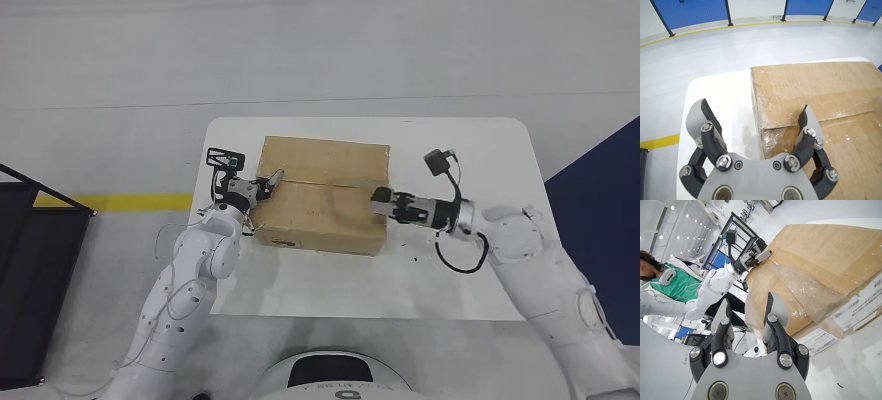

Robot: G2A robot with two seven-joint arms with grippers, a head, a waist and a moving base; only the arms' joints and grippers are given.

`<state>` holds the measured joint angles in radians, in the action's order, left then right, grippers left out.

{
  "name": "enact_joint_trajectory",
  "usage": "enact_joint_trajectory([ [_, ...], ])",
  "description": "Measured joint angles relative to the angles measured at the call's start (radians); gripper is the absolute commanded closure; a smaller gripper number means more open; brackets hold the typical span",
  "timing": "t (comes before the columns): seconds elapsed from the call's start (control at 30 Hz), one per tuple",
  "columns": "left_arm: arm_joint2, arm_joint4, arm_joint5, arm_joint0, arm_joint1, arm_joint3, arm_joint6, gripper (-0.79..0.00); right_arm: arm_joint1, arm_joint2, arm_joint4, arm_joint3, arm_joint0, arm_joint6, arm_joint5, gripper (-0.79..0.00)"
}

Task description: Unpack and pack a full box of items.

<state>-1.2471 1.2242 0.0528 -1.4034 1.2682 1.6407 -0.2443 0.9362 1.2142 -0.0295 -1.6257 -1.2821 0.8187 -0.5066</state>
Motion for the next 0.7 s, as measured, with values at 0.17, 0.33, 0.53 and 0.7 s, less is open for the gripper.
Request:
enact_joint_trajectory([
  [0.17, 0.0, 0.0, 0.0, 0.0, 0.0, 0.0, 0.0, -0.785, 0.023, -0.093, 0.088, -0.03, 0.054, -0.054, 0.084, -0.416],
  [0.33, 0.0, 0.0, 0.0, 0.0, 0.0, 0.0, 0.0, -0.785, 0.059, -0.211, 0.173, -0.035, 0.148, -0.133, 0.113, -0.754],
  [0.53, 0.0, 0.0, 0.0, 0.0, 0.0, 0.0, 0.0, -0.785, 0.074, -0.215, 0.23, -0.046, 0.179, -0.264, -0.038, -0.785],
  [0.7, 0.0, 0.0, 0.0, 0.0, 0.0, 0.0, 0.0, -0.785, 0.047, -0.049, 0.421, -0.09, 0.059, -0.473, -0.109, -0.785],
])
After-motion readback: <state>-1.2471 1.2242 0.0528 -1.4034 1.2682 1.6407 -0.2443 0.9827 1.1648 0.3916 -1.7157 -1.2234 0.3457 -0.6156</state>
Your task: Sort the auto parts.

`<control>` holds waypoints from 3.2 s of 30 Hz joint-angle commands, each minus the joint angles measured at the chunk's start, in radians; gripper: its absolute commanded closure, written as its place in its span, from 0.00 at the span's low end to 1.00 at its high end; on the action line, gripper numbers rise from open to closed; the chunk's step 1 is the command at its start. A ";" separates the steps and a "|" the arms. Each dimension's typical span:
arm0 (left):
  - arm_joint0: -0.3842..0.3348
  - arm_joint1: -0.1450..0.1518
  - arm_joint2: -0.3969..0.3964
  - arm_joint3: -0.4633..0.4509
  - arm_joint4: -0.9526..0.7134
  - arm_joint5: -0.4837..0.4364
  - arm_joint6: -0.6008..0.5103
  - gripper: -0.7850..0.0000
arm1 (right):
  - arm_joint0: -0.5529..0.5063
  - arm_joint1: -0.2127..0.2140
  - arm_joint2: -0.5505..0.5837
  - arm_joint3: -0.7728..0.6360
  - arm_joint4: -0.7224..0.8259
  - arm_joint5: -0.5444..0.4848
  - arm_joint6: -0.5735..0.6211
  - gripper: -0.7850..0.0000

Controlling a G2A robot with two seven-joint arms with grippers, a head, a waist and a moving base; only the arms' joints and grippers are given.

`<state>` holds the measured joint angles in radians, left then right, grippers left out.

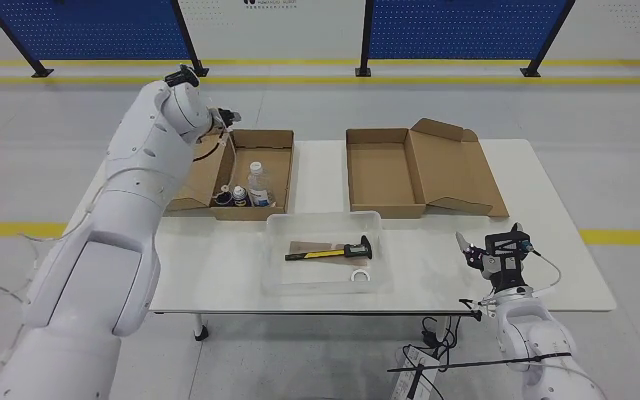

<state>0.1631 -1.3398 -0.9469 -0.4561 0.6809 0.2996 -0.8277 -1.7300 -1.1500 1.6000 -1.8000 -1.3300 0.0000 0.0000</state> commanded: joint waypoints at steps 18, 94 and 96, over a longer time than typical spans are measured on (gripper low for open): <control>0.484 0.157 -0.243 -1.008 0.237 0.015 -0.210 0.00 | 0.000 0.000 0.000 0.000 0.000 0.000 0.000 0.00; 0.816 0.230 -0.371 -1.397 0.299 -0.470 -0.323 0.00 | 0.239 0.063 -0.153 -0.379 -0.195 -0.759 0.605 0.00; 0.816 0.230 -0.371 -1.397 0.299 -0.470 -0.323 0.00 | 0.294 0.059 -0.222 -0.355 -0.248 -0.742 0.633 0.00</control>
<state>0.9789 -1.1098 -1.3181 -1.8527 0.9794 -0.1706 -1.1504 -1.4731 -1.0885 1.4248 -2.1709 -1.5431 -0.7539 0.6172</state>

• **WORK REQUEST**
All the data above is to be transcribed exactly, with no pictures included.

• **OUTPUT OF THE EXERCISE**
Robot: G2A robot with two seven-joint arms with grippers, a head, a waist and a moving base; only the arms' joints and grippers are given.

`<state>` holds the measured joint angles in radians, in the action's order, left then right, grippers left out.

{
  "name": "enact_joint_trajectory",
  "usage": "enact_joint_trajectory([ [_, ...], ])",
  "description": "Measured joint angles relative to the angles measured at the call's start (radians); gripper is the absolute commanded closure; a smaller gripper number means more open; brackets hold the typical span",
  "timing": "t (comes before the columns): seconds elapsed from the call's start (control at 30 Hz), one per tuple",
  "columns": "left_arm: arm_joint2, arm_joint4, arm_joint5, arm_joint0, arm_joint1, arm_joint3, arm_joint6, gripper (-0.79..0.00); right_arm: arm_joint1, arm_joint2, arm_joint4, arm_joint3, arm_joint0, arm_joint6, arm_joint5, gripper (-0.79..0.00)"
}

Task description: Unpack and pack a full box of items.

<state>-1.2471 1.2242 0.0528 -1.4034 1.2682 1.6407 -0.2443 0.9362 1.2142 -0.0295 -1.6257 -1.2821 0.8187 -0.5066</state>
Motion for the next 0.7 s, as measured, with values at 0.17, 0.33, 0.53 and 0.7 s, less is open for the gripper.
Request:
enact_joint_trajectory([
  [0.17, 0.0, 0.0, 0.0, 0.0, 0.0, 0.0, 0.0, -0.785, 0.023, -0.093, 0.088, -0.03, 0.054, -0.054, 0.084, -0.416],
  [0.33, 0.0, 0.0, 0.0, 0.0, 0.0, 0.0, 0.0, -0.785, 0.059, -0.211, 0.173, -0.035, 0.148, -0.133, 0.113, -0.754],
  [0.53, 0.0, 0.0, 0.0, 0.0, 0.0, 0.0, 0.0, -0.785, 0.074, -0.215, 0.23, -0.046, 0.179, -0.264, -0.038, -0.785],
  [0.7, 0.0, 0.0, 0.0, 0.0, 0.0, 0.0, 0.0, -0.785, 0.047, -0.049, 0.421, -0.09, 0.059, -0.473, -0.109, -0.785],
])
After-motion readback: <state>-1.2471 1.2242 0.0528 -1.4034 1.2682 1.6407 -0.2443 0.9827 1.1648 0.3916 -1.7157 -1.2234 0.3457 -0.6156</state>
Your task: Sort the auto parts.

`<control>` holds waypoints from 3.2 s of 30 Hz joint-angle commands, each minus the joint angles measured at the chunk's start, in radians; gripper: its absolute commanded closure, written as its place in its span, from 0.00 at the span's low end to 1.00 at its high end; on the action line, gripper numbers rise from open to closed; the chunk's step 1 is the command at its start. A ";" separates the steps and a "|" the arms. Each dimension's typical span:
arm0 (left):
  - arm_joint0: -0.3842..0.3348
  - arm_joint1: -0.1450..0.1518
  - arm_joint2: -0.3969..0.3964
  - arm_joint3: -0.4633..0.4509
  - arm_joint4: -0.9526..0.7134
  - arm_joint5: -0.4837..0.4364
  - arm_joint6: -0.6008..0.5103
  - gripper: -0.7850..0.0000
arm1 (right):
  - arm_joint0: -0.5529..0.5063
  - arm_joint1: -0.2127..0.2140
  - arm_joint2: -0.5505..0.5837
  - arm_joint3: -0.7728..0.6360
  - arm_joint4: -0.7224..0.8259
  - arm_joint5: -0.5444..0.4848
  - arm_joint6: -0.5735..0.6211
  - gripper: -0.7850..0.0000

Controlling a G2A robot with two seven-joint arms with grippers, a head, a waist and a moving base; only the arms' joints and grippers are given.

`<state>` holds the measured joint angles in radians, left then right, grippers left out.


<state>0.1631 -1.3398 -0.9469 -0.4561 0.6809 0.2996 -0.8277 -1.7300 -1.1500 1.6000 -1.8000 -1.3300 0.0000 0.0000</state> commanded: joint waypoints at steps 18, 94 and 96, over a longer time than typical spans are measured on (gripper low for open): <control>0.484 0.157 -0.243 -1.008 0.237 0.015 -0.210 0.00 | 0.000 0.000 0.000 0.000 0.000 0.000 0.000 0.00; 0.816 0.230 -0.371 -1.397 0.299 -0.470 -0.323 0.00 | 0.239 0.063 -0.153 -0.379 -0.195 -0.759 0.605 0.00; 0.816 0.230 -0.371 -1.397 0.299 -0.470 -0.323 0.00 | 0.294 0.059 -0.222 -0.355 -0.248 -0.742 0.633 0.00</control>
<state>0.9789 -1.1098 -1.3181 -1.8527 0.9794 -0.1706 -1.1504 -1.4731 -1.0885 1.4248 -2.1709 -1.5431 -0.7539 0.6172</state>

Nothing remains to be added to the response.